= Beginning of Section =

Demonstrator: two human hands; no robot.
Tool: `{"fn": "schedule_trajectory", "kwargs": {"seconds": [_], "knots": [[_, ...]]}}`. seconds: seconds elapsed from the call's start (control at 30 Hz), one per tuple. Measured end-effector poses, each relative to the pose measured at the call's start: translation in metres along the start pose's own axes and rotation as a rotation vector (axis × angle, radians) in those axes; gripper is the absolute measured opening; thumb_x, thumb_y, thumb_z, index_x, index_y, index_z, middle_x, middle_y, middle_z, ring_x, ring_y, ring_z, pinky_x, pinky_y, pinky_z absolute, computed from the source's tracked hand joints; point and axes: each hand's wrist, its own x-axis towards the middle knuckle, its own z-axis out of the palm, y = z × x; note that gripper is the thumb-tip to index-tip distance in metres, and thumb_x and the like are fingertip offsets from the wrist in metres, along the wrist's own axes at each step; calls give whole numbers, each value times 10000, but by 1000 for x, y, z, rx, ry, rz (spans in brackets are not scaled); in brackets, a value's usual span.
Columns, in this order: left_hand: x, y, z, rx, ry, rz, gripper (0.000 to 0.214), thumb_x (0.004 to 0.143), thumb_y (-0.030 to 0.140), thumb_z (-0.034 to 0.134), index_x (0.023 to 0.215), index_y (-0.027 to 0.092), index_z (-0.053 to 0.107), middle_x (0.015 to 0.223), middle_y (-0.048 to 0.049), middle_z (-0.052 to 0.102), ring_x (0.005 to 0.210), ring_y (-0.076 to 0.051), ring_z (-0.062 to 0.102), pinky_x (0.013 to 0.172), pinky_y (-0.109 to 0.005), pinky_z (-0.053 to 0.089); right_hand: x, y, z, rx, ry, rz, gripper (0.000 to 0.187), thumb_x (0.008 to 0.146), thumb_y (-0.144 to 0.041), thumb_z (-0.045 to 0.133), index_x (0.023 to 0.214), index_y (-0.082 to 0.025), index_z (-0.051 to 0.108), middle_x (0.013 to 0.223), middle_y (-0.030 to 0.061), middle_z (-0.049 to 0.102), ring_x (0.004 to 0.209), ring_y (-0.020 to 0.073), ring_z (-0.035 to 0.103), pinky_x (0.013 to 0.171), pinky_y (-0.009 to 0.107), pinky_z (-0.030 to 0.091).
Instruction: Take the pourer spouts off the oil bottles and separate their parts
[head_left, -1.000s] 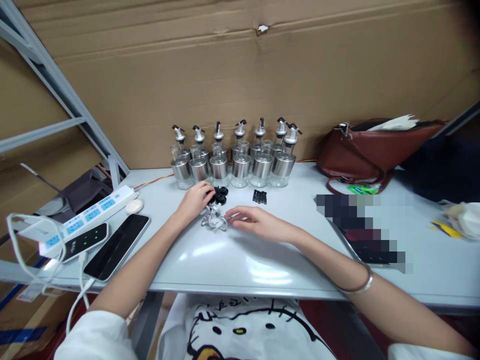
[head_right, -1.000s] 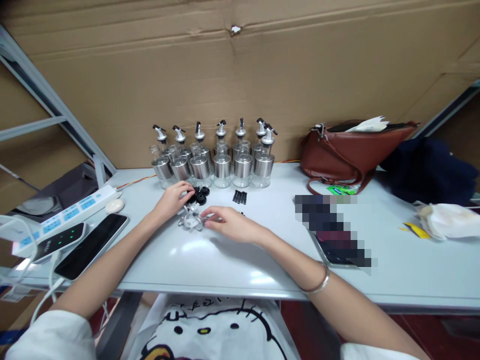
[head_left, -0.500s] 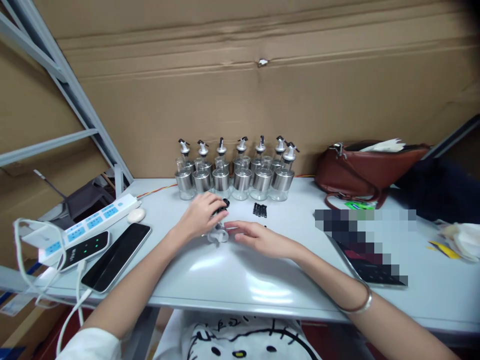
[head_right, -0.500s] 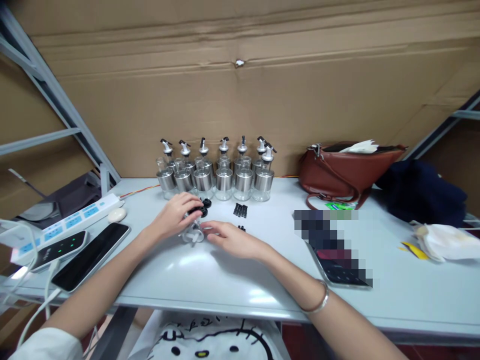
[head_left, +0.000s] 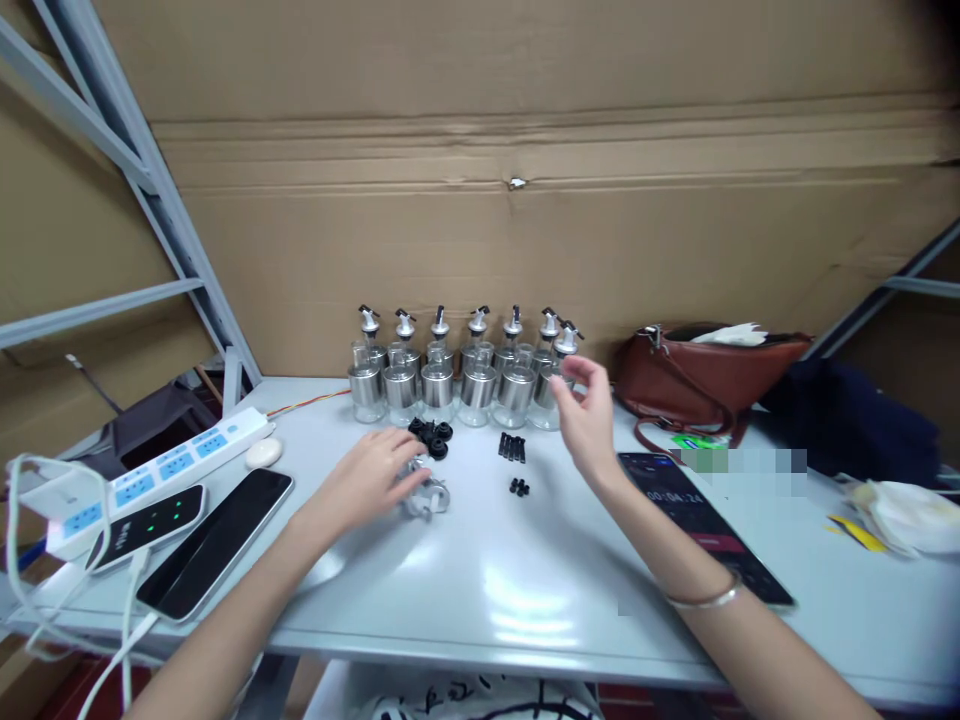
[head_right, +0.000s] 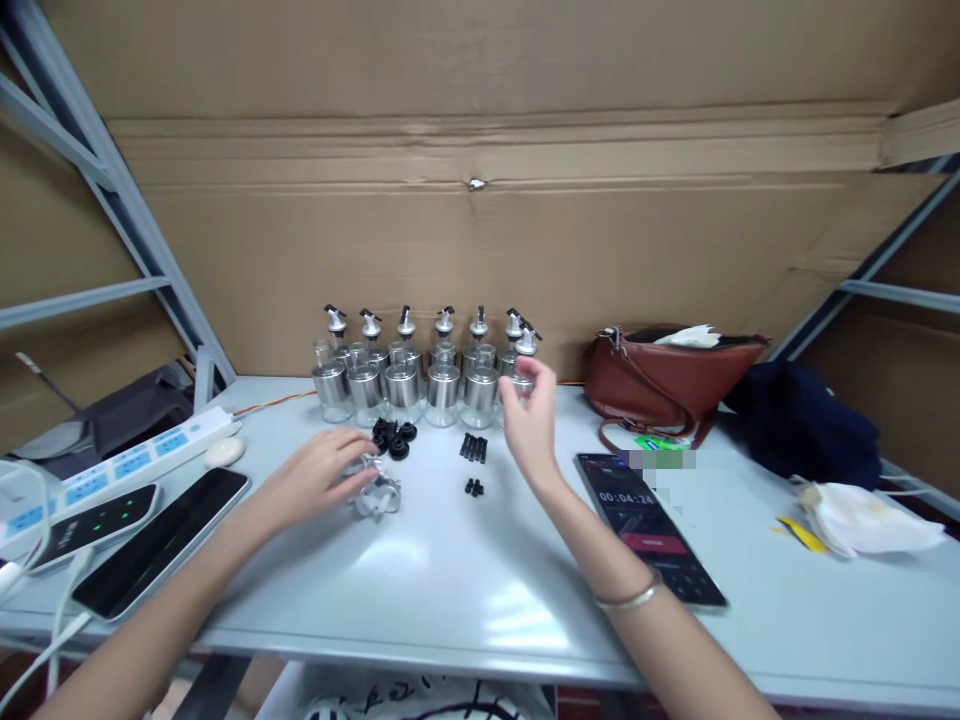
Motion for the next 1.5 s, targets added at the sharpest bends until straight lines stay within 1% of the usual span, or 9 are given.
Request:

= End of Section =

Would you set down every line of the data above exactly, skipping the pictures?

Demonstrator: two human hands; no robot.
Tool: `{"fn": "schedule_trajectory", "kwargs": {"seconds": [_], "knots": [[_, ...]]}}`. seconds: seconds elapsed from the call's start (control at 30 Hz), one per tuple. Measured end-effector poses, each relative to the pose measured at the call's start: translation in metres along the start pose's own axes and rotation as a rotation vector (axis × angle, radians) in those axes; gripper is the absolute measured opening; thumb_x, thumb_y, thumb_z, index_x, index_y, index_z, middle_x, middle_y, middle_z, ring_x, ring_y, ring_z, pinky_x, pinky_y, pinky_z absolute, computed from the source's tracked hand joints; point and axes: each hand's wrist, its own x-axis towards the middle knuckle, its own z-axis out of the palm, y = z × x; note that gripper is the thumb-tip to index-tip distance in metres, and thumb_x and the like are fingertip offsets from the wrist in metres, along the wrist's own axes at each step; calls give whole numbers, each value times 10000, but by 1000 for x, y, z, rx, ry, rz (spans in brackets are not scaled); in brackets, a value's usual span.
Columns, in this order: left_hand: x, y, z, rx, ry, rz, gripper (0.000 to 0.214), thumb_x (0.004 to 0.143), thumb_y (-0.030 to 0.140), thumb_z (-0.034 to 0.134), index_x (0.023 to 0.215), index_y (-0.027 to 0.092), index_z (-0.053 to 0.107), middle_x (0.015 to 0.223), middle_y (-0.048 to 0.049), middle_z (-0.052 to 0.102), ring_x (0.005 to 0.210), ring_y (-0.076 to 0.051), ring_z (-0.062 to 0.102), pinky_x (0.013 to 0.172), pinky_y (-0.109 to 0.005), pinky_z (-0.053 to 0.089); right_hand: x, y, z, rx, ry, rz, gripper (0.000 to 0.187), thumb_x (0.008 to 0.146), thumb_y (-0.144 to 0.041), thumb_z (-0.045 to 0.133), index_x (0.023 to 0.214), index_y (-0.082 to 0.025), index_z (-0.051 to 0.108), middle_x (0.013 to 0.223), middle_y (-0.030 to 0.061), middle_z (-0.049 to 0.102), ring_x (0.004 to 0.209), ring_y (-0.020 to 0.073), ring_z (-0.035 to 0.103), pinky_x (0.013 to 0.171), pinky_y (-0.009 to 0.107), pinky_z (-0.030 to 0.091).
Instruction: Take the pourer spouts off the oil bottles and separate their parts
[head_left, -1.000s] 
[head_right, -1.000s] 
[head_left, -0.500s] 
[head_right, -0.500s] 
[head_left, +0.000s] 
[head_right, +0.000s] 
Motion for the next 1.5 s, targets added at the sharpest bends until straight lines stay within 1% of the usual span, or 9 are given.
Request:

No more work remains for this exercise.